Не успел Уэллс зайти за угол громадного дома, где помещался кабинет московского колдуна Вадима Германовича, как тут же оказался в своем времени, в родном Лондоне…
«Сегодня готовимся, а завтра наносим визит вождю мирового пролетариата», — размышлял писатель. Визит был основным прикрытием истинной цели пребывания, но, кроме того, общение со столь неординарной личностью, как Владимир Ленин, для Уэллса представляло интерес само по себе.
На следующее утро за писателем зашли, чтобы проводить его в Кремль, некто Ротштейн, в прошлом работник Коммунистической партии в Лондоне, и сотрудник Наркоминдела с большим фотоаппаратом на треноге. По дороге они увидели множество открытых церквей, в том числе и собор Василия Блаженного, один из причудливых куполов был разбит артиллерийским снарядом еще в восемнадцатом и до сих пор не восстановлен. Толпы молящихся заходили в церковь, усердно прикладывались к иконам. Нищим все еще порой удавалось выпросить милостыню. Особенной популярностью пользовалась знаменитая часовня чудотворной Иверской Божьей Матери возле Спасских ворот. Многие крестьянки, не сумевшие пробраться внутрь, целовали ее каменные стены. А напротив нее на стене дома был выведен в черной траурной рамке лозунг: «Религия — опиум для народа».
— Значимость этой надписи, сделанной в начале революции, значительно снижается тем, что русский народ не умеет читать, — язвительно заметил писатель своим сопровождающим. — Я помню Кремль в 1914 году, когда в него можно было пройти так же беспрепятственно, как в Виндзорский замок; по нему бродили тогда небольшие группы богомольцев. А теперь свободный вход в Кремль отменен? — спросил Ротштейна Уэллс.
Ответить тот не успел. Надобность отпала. Маленькая делегация подошла к воротам Кремля, где их ждала долгая возня с пропусками и разрешениями.

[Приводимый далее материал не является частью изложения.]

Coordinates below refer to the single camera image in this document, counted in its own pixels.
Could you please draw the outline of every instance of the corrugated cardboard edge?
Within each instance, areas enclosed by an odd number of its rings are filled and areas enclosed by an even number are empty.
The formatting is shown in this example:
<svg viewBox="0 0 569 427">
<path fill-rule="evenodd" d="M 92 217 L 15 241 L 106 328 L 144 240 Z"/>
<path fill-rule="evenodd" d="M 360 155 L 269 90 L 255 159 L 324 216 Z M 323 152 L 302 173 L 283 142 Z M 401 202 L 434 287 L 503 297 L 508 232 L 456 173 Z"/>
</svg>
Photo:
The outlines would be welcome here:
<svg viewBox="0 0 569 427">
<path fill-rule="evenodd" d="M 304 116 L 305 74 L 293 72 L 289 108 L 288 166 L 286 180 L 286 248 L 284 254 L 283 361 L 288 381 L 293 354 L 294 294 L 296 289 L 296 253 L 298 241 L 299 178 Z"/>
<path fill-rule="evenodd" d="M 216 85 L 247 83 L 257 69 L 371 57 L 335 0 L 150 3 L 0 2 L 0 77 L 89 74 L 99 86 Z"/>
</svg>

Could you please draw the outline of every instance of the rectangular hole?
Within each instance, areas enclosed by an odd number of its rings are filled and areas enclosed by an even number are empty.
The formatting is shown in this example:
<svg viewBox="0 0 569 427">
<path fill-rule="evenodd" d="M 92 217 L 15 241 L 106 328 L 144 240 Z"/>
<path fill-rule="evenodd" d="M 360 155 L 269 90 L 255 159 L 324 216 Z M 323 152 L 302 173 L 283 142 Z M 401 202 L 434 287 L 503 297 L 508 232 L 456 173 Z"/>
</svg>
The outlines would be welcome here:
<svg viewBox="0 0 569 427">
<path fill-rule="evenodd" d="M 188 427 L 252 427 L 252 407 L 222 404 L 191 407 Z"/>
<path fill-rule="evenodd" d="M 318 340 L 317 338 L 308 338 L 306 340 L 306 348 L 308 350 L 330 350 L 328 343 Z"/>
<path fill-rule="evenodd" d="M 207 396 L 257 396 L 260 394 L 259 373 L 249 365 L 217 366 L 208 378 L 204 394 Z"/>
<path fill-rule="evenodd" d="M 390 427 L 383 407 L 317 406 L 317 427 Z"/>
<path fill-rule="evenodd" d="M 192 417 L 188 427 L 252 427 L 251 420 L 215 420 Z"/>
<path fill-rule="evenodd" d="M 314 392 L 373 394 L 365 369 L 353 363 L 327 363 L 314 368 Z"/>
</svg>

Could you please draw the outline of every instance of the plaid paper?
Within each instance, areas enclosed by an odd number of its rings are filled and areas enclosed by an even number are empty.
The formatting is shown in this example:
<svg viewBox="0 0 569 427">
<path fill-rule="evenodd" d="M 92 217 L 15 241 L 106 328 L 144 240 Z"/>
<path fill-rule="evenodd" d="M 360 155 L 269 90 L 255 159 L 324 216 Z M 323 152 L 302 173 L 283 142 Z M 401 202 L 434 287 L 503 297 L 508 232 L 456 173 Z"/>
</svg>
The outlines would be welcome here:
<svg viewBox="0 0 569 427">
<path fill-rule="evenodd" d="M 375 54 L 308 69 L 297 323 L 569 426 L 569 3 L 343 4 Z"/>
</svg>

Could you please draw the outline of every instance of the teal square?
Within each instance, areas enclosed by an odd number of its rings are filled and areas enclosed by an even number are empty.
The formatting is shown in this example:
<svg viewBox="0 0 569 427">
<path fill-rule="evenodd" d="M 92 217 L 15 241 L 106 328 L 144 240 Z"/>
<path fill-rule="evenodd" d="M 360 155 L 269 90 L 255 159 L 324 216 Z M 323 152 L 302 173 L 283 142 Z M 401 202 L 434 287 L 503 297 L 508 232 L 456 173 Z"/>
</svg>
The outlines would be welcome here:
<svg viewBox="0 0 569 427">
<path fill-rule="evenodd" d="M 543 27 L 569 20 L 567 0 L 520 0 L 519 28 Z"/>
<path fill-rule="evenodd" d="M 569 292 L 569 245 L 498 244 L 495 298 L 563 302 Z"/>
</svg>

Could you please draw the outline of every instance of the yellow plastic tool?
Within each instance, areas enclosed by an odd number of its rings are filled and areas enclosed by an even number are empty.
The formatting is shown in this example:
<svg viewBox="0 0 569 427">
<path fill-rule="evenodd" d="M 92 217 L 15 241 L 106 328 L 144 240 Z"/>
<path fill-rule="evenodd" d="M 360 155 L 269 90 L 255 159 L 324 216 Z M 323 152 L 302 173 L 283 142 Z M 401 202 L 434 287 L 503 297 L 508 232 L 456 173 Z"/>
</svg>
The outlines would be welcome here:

Прежде чем они попали к Ленину, им пришлось пройти через пять или шесть комнат, в каждой из которых документы проверяли хмурые люди. Фантаст скромно заметил, что «такая система, видимо, затрудняет живую связь страны с Лениным и — что еще важнее с точки зрения эффективности руководства — затрудняет его живую связь с Россией. Если то, что доходит до него, пропускается через некий фильтр, то так же фильтруется и все, что исходит от него, и во время этого процесса могут произойти весьма значительные искажения». Сопровождающие отреагировали на эту тираду молча.
Наконец они попали в кабинет Ленина. Светлая комната с окнами на Кремлевскую площадь, сам Владимир Ильич сидел за огромным письменным столом, заваленным в беспорядке книгами и бумагами. Писатель сел справа от стола, и невысокий человек, сидевший в кресле так, что ноги его едва касались пола, повернулся к нему, облокотившись на кипу бумаг. Ленин сносно говорил по-английски, но Ротштейн все равно внимательно следил за беседой, вставляя свои замечания и пояснения.